Research on incomplete algorithms for satisfiability testing lead to some of the first scalable SAT solvers in the early 1990’s. Unlike systematic solvers often based on an exhaustive branching and backtracking search, incomplete methods are generally based on stochastic local search. On problems from a variety of domains, such incomplete methods for SAT can significantly outperform DPLL-based methods. While the early greedy algorithms already showed promise, especially on random instances, the introduction of randomization and so-called uphill moves during the search significantly extended the reach of incomplete algorithms for SAT. This chapter discusses such algorithms, along with a few key techniques that helped boost their performance such as focusing on variables appearing in currently unsatisfied clauses, devising methods to efficiently pull the search out of local minima through clause re-weighting, and adaptive noise mechanisms. The chapter also briefly discusses a formal foundation for some of the techniques based on the discrete Lagrangian method.
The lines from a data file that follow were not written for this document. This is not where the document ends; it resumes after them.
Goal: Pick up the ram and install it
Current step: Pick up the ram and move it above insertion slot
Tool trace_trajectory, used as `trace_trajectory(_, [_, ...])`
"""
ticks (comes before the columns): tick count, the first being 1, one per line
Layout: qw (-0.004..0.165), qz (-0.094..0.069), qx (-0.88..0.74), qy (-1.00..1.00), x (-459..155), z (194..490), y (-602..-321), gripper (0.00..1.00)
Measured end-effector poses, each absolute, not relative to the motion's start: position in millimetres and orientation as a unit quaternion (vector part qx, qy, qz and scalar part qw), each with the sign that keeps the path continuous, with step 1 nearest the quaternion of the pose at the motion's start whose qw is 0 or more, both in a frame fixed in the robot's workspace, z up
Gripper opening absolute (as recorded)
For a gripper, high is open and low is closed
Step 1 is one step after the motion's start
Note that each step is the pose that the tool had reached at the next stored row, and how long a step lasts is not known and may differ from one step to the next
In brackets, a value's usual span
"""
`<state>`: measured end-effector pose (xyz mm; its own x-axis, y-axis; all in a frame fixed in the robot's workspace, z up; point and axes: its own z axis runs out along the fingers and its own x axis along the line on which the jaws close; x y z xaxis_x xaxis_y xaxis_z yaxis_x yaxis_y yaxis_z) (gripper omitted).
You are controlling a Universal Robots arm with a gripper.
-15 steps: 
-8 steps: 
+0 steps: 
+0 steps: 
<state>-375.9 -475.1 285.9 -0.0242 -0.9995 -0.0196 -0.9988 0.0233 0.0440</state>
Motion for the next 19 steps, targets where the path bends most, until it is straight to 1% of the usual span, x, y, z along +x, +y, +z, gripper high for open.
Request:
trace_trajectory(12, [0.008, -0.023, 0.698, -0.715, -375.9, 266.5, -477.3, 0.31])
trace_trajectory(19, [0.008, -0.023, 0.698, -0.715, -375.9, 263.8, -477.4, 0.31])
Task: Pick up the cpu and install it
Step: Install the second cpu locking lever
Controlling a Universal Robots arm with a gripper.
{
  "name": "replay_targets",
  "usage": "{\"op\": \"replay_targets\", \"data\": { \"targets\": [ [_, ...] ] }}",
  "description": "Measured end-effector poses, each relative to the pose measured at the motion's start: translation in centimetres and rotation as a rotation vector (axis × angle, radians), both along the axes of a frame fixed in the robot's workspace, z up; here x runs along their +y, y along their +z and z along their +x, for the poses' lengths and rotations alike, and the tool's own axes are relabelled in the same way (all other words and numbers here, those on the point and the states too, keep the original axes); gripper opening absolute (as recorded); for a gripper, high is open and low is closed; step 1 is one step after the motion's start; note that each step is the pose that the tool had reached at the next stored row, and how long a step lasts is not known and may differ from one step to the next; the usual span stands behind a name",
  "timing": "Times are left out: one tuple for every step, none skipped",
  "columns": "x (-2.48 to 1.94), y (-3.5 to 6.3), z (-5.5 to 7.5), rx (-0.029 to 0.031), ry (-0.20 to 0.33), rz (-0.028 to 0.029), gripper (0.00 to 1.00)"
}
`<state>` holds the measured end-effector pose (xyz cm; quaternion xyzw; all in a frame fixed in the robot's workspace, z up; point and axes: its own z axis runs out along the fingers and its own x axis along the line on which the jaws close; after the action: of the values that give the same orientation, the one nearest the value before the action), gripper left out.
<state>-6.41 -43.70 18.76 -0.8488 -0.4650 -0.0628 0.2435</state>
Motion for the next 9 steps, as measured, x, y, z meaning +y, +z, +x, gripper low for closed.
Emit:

This chapter gives an overview of proof complexity and connections to SAT solving, focusing on proof systems such as resolution, Nullstellensatz, polynomial calculus, and cutting planes (corresponding to conflict-driven clause learning, algebraic approaches using linear algebra or Gröbner bases, and pseudo-Boolean solving, respectively). There is also a discussion of extended resolution (which is closely related to DRAT proof logging) and Frege and extended Frege systems more generally. An ample supply of references for further reading is provided, including for some topics omitted in this chapter.
“Search trees”, “branching trees”, “backtracking trees” or “enumeration trees” are at the heart of many (complete) approaches towards hard combinatorial problems, constraint problems, and, of course, SAT problems. Given many choices for branching, the fundamental question is how to guide the choices so that the resulting trees are (relatively) small. Despite (or perhaps because) of its apparently more narrow scope, especially in the SAT area several approaches from theory and applications have found together, and the rudiments of a theory of branching heuristics emerged. In this chapter the first systematic treatment is given. So a general theory of heuristics guiding the construction of “branching trees” is developed, ranging from a general theoretical analysis to the analysis of the historical development of branching heuristics for SAT solvers, and also to heuristics beyond SAT solving.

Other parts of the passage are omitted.